Study Shows More Consumers Are Paying for Home Renovations With Credit Cards



More people are buying homes than ever, especially millennials and Gen Yers, who accounted for 34% of homebuyers in 2017. And with more people becoming homeowners, the amount of home improvements is also on the rise. But a new study shows that homeowners are opting to pay for their increasing home improvements with credit cards.

Houzz and Synchrony Financial conducted a study and found that in 2017, 36.4% of spending on home renovations was paid for on credit cards. This is a drastic increase from 2011, when only 29.5% of home renovations were paid for with credit cards.

While 85% of survey respondents still said they used cash or their savings to pay for their renovation plans, only 15% reported securing a loan for remodeling. The expense of home improvement projects that were charged last year amounted to $141 billion.

“Aging housing stock, low inventory of homes for sale, and major demographic shifts are driving up demand for home improvements, so it is natural for consumers to look for advantageous financing methods in order to smooth out renovation spend over time,” explained Nino Sitchinava, principal economist at Houzz. “Based on our study, credit cards appear to be a competitive financing method for a large share of renovating homeowners, likely explaining the recent acceleration in credit usage.”

Among those renovating homeowners charging their credit cards, the average spending amounted to $10,000, with $1,500 to $4,800 being charged. When it comes to larger renovations, 28% of homeowners charge at least a part of their renovations to their card when they spend $50,000 or more. And today’s renovations can easily get pretty expensive, especially with four out of five homeowners choosing to replace major bathroom features like countertops, flooring, and showers during renovations.

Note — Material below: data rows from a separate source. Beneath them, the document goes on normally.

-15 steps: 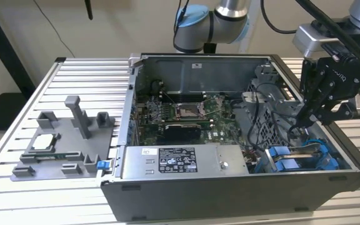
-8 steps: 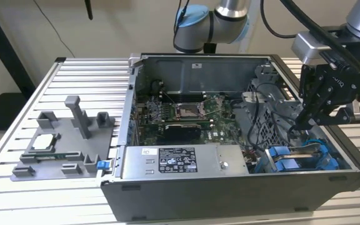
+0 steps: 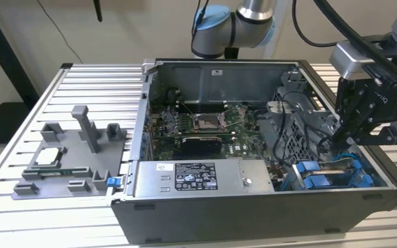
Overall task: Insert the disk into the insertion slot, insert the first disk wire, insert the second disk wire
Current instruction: 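Insert the first disk wire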
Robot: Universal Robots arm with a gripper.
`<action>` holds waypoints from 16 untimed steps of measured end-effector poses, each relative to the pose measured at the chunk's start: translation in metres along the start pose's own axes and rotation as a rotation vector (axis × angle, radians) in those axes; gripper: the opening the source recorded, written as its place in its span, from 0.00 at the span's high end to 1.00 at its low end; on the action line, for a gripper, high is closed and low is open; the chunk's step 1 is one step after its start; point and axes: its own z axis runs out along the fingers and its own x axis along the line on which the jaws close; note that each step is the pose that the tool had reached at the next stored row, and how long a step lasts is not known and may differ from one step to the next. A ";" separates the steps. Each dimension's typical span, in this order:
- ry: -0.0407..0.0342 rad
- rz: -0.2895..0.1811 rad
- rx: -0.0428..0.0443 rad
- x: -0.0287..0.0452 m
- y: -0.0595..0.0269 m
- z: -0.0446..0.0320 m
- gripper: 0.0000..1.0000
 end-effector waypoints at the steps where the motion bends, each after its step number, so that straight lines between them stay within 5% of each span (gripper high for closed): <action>1: 0.0000 0.000 -0.0007 0.0019 -0.0010 0.0002 1.00; 10: -0.0005 0.000 -0.0057 0.0153 -0.0087 0.0038 1.00; 16: -0.0011 0.001 -0.0060 0.0162 -0.0096 0.0046 1.00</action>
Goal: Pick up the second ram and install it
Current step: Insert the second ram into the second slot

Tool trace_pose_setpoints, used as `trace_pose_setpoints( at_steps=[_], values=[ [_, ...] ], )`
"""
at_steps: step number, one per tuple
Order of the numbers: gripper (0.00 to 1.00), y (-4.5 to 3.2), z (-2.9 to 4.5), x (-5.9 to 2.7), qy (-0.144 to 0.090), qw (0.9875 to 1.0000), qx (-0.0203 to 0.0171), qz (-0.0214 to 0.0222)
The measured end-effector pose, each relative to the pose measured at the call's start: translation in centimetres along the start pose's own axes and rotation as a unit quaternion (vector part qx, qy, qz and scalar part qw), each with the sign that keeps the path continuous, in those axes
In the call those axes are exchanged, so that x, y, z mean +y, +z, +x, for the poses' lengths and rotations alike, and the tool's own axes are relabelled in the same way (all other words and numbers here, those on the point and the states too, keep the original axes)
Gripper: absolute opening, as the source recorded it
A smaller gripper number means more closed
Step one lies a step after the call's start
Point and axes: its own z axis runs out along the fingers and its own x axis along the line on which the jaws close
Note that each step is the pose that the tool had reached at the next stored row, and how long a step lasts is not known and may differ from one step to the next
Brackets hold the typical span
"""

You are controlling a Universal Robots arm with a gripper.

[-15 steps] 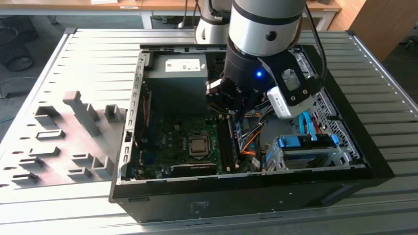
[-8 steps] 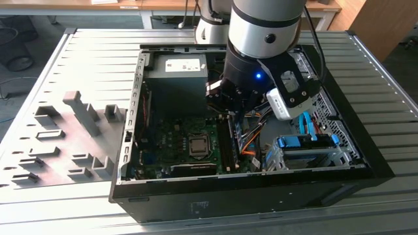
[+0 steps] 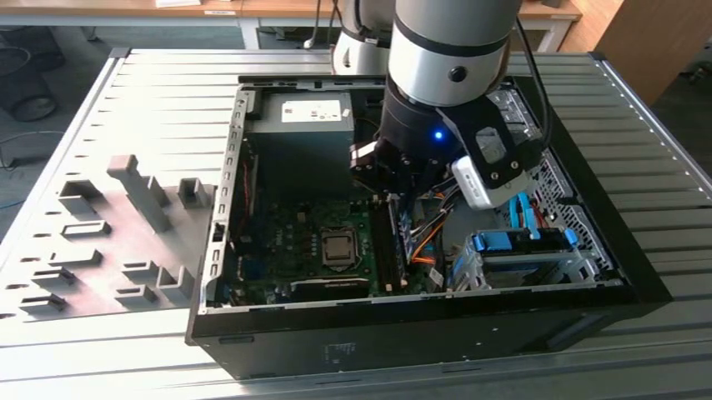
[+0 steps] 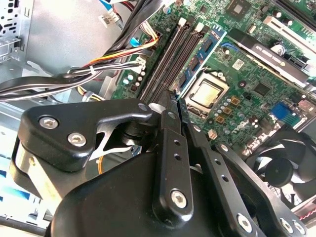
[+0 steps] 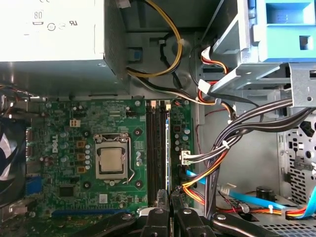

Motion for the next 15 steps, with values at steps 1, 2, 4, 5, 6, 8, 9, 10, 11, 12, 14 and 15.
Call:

Compared to older homeowners, millennials are driving the force behind using credit cards to pay for renovations. Of those between the ages of 25 and 34, 41% paid with credit cards, compared to 30% among those aged 55 and older.

And millennials are also less likely to pay off their balances right away. About 60% to 65% of millennials say they’re going to pay off their balances over time, while only 49% of those aged 55 and older say they will pay off their balances over time.

So because homeowners continue to spend more on renovations than previous years, financing options play a bigger role in sales than ever. If businesses offer financing options to make larger purchases more affordable, they may influence their buyers’ decisions.